Amy Nicholson invited everyone to the IA MOST Salmon Dinner at her house, 6 pm, Friday, Sept 14.  Sign-up sheet will go around one more week.
 
Peggy Doerge is working on an ICARP past president's luncheon at noon on Sept 14 and would like past club presidents to RSVP for the lunch. 
 
Please update your email in your profile at ICAMRotary.org if you have changed it recently.  Your email is one of the main ways we keep contact with members.
 
The Ockenfels are continuing to work on Coats for Kids even though it is not one of our current Rotary projects.  See Deb Ockenfels for information on making a contribution.
 
Dick Huber noted that September is Basic Education and Literacy Month for Rotary International.
 
A sampling of Happy Bucks:  Casey Cook was glad to get in 18 holes of golf without rain this weekend.  Mike Messier is sad that grandson, Max is back at home after a holiday visit and glad that his mom is back to normal after recovering from a fall.
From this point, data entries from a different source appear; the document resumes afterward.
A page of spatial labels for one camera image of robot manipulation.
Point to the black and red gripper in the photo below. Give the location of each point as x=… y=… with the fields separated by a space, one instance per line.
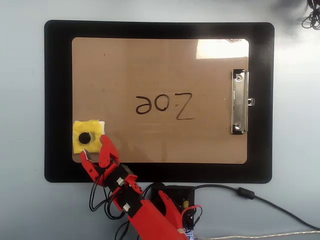
x=120 y=175

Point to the yellow sponge with black knob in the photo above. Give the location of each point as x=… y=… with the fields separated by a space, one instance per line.
x=96 y=128

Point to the black robot base with electronics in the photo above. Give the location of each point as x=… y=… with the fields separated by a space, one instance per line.
x=186 y=193

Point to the brown clipboard board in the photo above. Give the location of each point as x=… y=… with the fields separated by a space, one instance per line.
x=160 y=70

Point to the black rectangular desk mat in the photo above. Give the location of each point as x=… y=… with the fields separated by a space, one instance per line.
x=57 y=100

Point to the silver metal clipboard clip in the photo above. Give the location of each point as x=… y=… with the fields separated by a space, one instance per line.
x=239 y=100
Liz Nichols is happy that Districts 6000 and 5970 are combining for one big Youth Exchange kickoff next weekend in Newton, but sad that her sister, Carol, is having to go through cancer treatment.  Jim Peterson and John McKinstry just got back from backpacking in the Sawtooth Range out west.  Deb Ockenfels has been putting in lots of time on the D6000 auction quilt for district conference.  Dick Huber celebrated the fact that 10-11 people whipped out Can Do duty inside of an hour on Saturday.
 
Speaker
 
Ann Langenfeld introduced Jenn Smith, the mother of a child with Neurofibromatosis (NF) and an active contributor to the Children's Tumor Foundation. 
 
Neurofibromatosis is a genetic disorder that causes unpredictable growth of tumors virtually anywhere on or within the body.  There may be virtually no significant symptoms for many, but for a few the issues caused can be life-threatening.  About one in 3000 people have the most common form of NF and many don't even know that they are carriers with a 50-50 chance of passing on the gene to their children.  The two other forms are rarer, but can be even more devastating.  In one type of NF there is a high association of cancer with the tumors.  The level of seriousness relates to where the tumors grow in or on the body, and that is just a crap shoot.  There is no treatment and no cure at this time.  There is some promising research and a need for a great deal more to determine the causes and cures.
 
The UIHC has one of about 50 NF clinics in the country.  It currently has about 139 patients with most having the most common NF1 form of the illness.
 
The most important source of funding for research is a network of clinicians called the Children's Tumor Foundation.  It also takes care of non-medical issues such as providing assistance and information to the families of those with the disease.  Another organization connected with funding research for NF is Synodos trying to find a different path for researching the disease, including research using pigs as test animals.
 
Smith and her husband have helped to organize an annual walk-run called Little Heroes 5K where about 300 from across the state participate and raise over $25,000 per year toward research into curing NF.  This event not only raises money and awareness, but also provides an important outlet for the children with this disease to feel better about their abilities to participate in events like this.